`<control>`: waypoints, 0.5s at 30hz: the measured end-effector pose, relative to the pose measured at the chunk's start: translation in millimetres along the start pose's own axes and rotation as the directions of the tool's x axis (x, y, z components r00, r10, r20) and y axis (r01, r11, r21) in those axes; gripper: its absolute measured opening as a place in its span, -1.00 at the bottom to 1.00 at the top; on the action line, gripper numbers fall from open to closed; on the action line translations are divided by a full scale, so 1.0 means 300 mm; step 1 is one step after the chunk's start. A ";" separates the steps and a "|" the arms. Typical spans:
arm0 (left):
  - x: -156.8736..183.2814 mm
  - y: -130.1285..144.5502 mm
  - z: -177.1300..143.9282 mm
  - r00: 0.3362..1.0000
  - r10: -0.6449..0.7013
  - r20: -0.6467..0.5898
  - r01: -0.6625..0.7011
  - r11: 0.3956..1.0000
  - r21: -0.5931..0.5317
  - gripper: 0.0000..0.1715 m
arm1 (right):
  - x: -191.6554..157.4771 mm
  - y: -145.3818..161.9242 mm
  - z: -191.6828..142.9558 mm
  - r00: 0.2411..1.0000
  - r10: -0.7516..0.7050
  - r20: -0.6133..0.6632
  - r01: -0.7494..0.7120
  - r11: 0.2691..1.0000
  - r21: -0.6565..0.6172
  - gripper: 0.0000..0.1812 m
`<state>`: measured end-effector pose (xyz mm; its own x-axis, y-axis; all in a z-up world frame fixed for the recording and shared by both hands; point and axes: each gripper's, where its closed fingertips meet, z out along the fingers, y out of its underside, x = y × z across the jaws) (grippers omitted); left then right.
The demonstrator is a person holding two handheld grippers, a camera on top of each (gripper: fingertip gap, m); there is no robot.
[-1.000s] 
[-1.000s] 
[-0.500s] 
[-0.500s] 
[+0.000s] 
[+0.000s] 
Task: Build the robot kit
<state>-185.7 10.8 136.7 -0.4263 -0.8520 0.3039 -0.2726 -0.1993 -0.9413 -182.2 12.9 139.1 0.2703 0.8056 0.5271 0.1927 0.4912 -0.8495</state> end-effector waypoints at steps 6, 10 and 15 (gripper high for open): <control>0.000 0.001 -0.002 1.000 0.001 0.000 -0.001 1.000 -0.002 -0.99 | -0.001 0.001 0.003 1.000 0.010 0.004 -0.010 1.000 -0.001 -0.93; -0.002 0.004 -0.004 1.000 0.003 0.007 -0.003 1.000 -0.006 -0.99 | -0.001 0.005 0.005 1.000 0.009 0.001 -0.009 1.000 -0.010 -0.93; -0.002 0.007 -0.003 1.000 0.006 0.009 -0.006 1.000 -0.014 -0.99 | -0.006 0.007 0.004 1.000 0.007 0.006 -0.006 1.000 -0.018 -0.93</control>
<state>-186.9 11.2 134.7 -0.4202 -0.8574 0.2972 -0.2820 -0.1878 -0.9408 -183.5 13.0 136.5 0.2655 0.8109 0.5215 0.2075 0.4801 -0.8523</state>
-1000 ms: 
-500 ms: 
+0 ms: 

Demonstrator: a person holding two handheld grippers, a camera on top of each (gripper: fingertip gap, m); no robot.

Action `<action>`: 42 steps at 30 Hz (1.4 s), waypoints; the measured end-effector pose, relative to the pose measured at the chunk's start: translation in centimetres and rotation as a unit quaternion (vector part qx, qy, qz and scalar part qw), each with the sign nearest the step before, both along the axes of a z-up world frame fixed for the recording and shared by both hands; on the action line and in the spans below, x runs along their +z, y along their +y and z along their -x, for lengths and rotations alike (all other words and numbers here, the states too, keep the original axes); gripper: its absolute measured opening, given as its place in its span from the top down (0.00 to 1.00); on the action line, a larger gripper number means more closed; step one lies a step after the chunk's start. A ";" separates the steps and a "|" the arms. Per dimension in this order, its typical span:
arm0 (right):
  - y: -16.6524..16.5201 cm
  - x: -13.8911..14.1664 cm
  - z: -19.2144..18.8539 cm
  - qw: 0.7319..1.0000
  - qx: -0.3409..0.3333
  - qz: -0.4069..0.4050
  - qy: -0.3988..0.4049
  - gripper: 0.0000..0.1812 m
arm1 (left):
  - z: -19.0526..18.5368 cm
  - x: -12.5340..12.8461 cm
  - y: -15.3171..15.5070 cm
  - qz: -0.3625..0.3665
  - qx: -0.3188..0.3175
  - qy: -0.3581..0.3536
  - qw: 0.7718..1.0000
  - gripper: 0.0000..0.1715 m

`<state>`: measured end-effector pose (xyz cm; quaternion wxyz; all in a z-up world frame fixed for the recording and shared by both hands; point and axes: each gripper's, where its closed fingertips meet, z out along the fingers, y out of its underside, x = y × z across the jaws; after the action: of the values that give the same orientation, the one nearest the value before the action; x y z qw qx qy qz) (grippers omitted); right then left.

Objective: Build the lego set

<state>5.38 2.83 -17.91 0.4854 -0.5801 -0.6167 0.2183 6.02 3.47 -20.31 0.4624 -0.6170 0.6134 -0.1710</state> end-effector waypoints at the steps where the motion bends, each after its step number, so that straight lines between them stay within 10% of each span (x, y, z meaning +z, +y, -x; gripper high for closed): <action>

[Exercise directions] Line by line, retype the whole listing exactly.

[Problem solution]
`<control>`: waypoints, 0.5s at 30hz: the measured end-effector pose, relative to the pose measured at the chunk's start: translation in millimetres along the start pose's own axes and rotation as the directions of the tool's x axis (x, y, z components r00, r10, r20) and y axis (r01, r11, r21) in those axes; gripper: its absolute measured opening as a place in its span, -1.00 at the bottom to 1.00 at the top; on the action line, gripper numbers fall from open to closed; on the action line translations are divided by a full scale, so 1.0 means 300 mm; step 1 is one step after the chunk's start. A ";" separates the steps and a "|" the arms. Typical spans:
arm0 (left):
  - x: -156.8736..183.2814 mm
  - y: -130.1285..144.5502 mm
  - z: -177.1300..143.9282 mm
  - r00: 0.3362..1.0000
  - r10: -0.6449..0.7013
  - r20: -0.6467..0.5898
  - r01: -0.6625..0.7011
  - r11: 0.3956..1.0000
  - r21: -0.5931..0.5317
  - gripper: 0.0000..0.1715 m
arm1 (right):
  - x: -191.6554..157.4771 mm
  - y: -145.3818..161.9242 mm
  - z: -191.6828..142.9558 mm
  - r00: 0.2411..1.0000
  - r10: -0.7516..0.7050
  - r20: -0.6133..0.6632
  - r01: -0.7494..0.7120
  - r11: 0.2691..1.0000
  - r21: -0.6565..0.6172
  - gripper: 0.0000..0.1812 m
`<state>`: measured end-effector pose (xyz mm; its own x-axis, y-axis; all in a z-up world frame fixed for the recording and shared by both hands; point and axes: each gripper's, where its closed fingertips meet, z out along the fingers, y out of its underside, x = y × z across the jaws) (grippers omitted); left then right.
The demonstrator is a person holding two handheld grippers, a camera on top of each (gripper: fingertip gap, m); there is no robot.
[-1.000s] 
[-1.000s] 
[-0.500s] 
[-0.500s] 
[+0.000s] 
[+0.000s] 
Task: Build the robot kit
<state>-185.7 10.8 136.7 -0.4263 -0.8520 0.3039 -0.2726 -0.1993 -0.9413 -182.2 12.9 139.1 0.2703 0.8056 0.5271 0.1927 0.4912 -0.8495</state> end-effector waypoints at steps 6, 10 and 15 (gripper high for open): <control>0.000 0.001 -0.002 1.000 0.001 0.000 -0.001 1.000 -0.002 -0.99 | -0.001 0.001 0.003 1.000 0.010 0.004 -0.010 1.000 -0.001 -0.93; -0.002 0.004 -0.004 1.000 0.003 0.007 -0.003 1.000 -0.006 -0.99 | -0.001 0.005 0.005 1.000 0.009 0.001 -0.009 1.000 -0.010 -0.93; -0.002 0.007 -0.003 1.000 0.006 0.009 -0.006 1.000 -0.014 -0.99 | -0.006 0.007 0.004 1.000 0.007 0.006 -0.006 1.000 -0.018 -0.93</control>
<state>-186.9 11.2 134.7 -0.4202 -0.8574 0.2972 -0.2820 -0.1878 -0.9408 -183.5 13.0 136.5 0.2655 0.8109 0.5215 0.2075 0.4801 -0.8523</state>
-1000 ms: 
-500 ms: 
+0 ms: 

Demonstrator: a person holding two handheld grippers, a camera on top of each (gripper: fingertip gap, m); no robot.

Action `<action>`: 42 steps at 30 Hz (1.4 s), waypoints; the measured end-effector pose, relative to the pose measured at the chunk's start: translation in centimetres and rotation as a unit quaternion (vector part qx, qy, qz and scalar part qw), each with the sign nearest the step before, both along the axes of a z-up world frame fixed for the recording and shared by both hands; on the action line and in the spans below, x runs along their +z, y along their +y and z along their -x, for lengths and rotations alike (all other words and numbers here, the states too, keep the original axes); gripper: its absolute measured opening, given as its place in its span from the top down (0.00 to 1.00); on the action line, a larger gripper number means more closed; step one lies a step after the chunk's start. A ";" separates the steps and a "|" the arms. Per dimension in this order, its typical span:
arm0 (right):
  - y: -16.6524..16.5201 cm
  - x: -13.8911..14.1664 cm
  - z: -19.2144..18.8539 cm
  - qw: 0.7319..1.0000
  - qx: -0.3409..0.3333
  - qz: -0.4069..0.4050
  - qy: -0.3988..0.4049
  - gripper: 0.0000..0.1812 m
arm1 (left):
  - z: -19.0526..18.5368 cm
  - x: -12.5340..12.8461 cm
  - y: -15.3171..15.5070 cm
  - qz: -0.3625..0.3665
  - qx: -0.3188..0.3175
  - qy: -0.3581..0.3536
  - qw: 0.7718..1.0000
  - gripper: 0.0000..0.1715 m

`<state>`: measured end-effector pose (xyz cm; quaternion wxyz; all in a z-up world frame fixed for the recording and shared by both hands; point and axes: each gripper's, where its closed fingertips meet, z out along the fingers, y out of its underside, x = y × z across the jaws; after the action: of the values that give the same orientation, the one nearest the value before the action; x y z qw qx qy qz) (grippers omitted); right then left.

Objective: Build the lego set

<state>5.38 2.83 -17.91 0.4854 -0.5801 -0.6167 0.2183 6.02 3.47 -20.31 0.4624 -0.6170 0.6134 -0.1710</state> end-effector waypoints at the steps where the motion bends, each after its step number, so that straight lines between them stay within 10% of each span (x, y, z meaning +z, +y, -x; gripper high for closed): <action>

This output contains the full answer.